The Havruta Methodology

The Flip

In short

The Flip is the reversal at the heart of the Havruta Methodology, and the moment any AI exchange actually becomes a dialogue. It is the switch from giving the machine information, "here is everything you need, now produce my answer", to receiving questions from it, "ask me what you need to know to get this right". Before the Flip, the leader is dispensing a request to a tool. After the Flip, the tool is interrogating the leader. That single turn is what converts AI from a vending machine into a thinking partner, because the questions it asks pull out the judgement only the leader holds. The Flip is the third line of the 4-Lines, and it is the line that does the work the other three set up.

On this page
  1. What the Flip is
  2. Why the default is the problem
  3. How to run the Flip
  4. The Flip in practice
  5. Frequently asked questions
  6. References
Two arrows between a person and a machine: the request goes out, and a heavier arrow carries a question back, illustrating the Flip.
The request goes out. The question comes back. That reversal is the Flip.
01 · What it is

What the Flip is

The Flip is one instruction, and it reverses the direction of the whole exchange. Instead of telling the AI what to do, you tell it to question you first: before you answer, ask me what you need to know to do this well. That is the Flip. Everything else in the method exists to make that moment land.

Picture the two states either side of it. Before the Flip, you are dispensing a request. You describe the situation, you ask for an answer, and the machine produces one. The information runs one way, from you to it, and the output runs back. After the Flip, the flow turns around. The machine starts asking, and you start answering. It wants the number you did not think to give, the constraint you take for granted, the bit of context that lives only in your head. You become the source of the substance, and the machine becomes the thing that pulls it out of you in order.

That reversal is what makes a dialogue a Havruta at all, the old practice of two minds working one question until both come out sharper. It is also the line in the 4-Lines that everything else serves. The Persona sets the seat the machine sits in. The Goal names what you actually want. The Sequence keeps it moving one step at a time. But it is the Flip that turns a transaction into thinking, because it is the only one of the four that hands the initiative back to the machine and asks it to find the gap in your reasoning rather than fill the order you placed.

02 · Why the default fails

Why the default is the problem

You need the Flip because of what these systems do when you leave them alone. Left to their defaults, they agree with you. State an opinion and the model tends to take your side; the more clearly you signal the answer you are looking for, the more reliably you get it back, dressed as analysis. This is not a rumour about AI, it is a measured behaviour. Recent research on what is now called sycophancy found that once a user states a view, large language models raise their agreement with incorrect beliefs sharply, on average well over half the time and far higher in the worst cases (Wang et al., 2025). The machine is not built to tell you that you are wrong. It is built to be agreeable.

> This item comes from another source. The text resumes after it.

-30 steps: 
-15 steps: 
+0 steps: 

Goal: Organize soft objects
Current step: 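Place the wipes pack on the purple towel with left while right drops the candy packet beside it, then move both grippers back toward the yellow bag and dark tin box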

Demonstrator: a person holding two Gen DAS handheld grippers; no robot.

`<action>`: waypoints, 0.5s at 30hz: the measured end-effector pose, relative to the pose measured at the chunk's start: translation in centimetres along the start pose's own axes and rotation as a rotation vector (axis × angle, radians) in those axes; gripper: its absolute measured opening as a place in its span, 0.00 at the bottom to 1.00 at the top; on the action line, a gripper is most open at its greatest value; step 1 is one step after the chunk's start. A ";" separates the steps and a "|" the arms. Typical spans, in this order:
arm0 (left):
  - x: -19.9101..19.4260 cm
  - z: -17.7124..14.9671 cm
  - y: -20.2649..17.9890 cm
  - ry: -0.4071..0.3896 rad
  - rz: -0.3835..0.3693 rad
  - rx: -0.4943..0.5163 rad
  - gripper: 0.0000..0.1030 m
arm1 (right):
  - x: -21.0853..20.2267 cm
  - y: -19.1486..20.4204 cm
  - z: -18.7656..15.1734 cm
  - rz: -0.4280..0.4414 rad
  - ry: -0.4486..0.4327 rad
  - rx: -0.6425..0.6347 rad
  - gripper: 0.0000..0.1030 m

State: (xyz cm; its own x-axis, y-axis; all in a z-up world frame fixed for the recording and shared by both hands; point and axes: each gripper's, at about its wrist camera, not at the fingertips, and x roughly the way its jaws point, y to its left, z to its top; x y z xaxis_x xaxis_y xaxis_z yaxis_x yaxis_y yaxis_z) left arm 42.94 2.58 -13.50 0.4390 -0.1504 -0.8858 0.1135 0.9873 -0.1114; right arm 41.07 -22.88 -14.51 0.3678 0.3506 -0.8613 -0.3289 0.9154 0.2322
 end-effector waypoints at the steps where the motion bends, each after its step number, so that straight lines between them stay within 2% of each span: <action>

That is fine for a routine task and dangerous for a decision. An agreeable machine gives you a confident version of the answer you already had, and removes the friction that might have caught the error. The friction is the point of a good decision process, and it is exactly what an eager model dissolves. Michael Schrage of MIT puts the corrective simply: do not treat AI outputs as answers, treat them as hypotheses to test and stress-test, and ask for the strongest case against each one before you accept it (MIT Sloan Management Review, 2026).

The Flip is that corrective, built into the opening rather than remembered after the fact. It pre-empts the agreement reflex by giving the machine a different job before it has a chance to flatter you: not to answer, but to interrogate. You are not asking it to be contrary for its own sake. You are asking it to do what the good people around a senior leader do too rarely, push back hard, in time to matter.

03 · How to run it

How to run the Flip

The instruction is plain, and you can write it from memory: before you answer, ask me the questions you need to do this well, one at a time. That is the whole of it. What matters is less the wording than what you do next.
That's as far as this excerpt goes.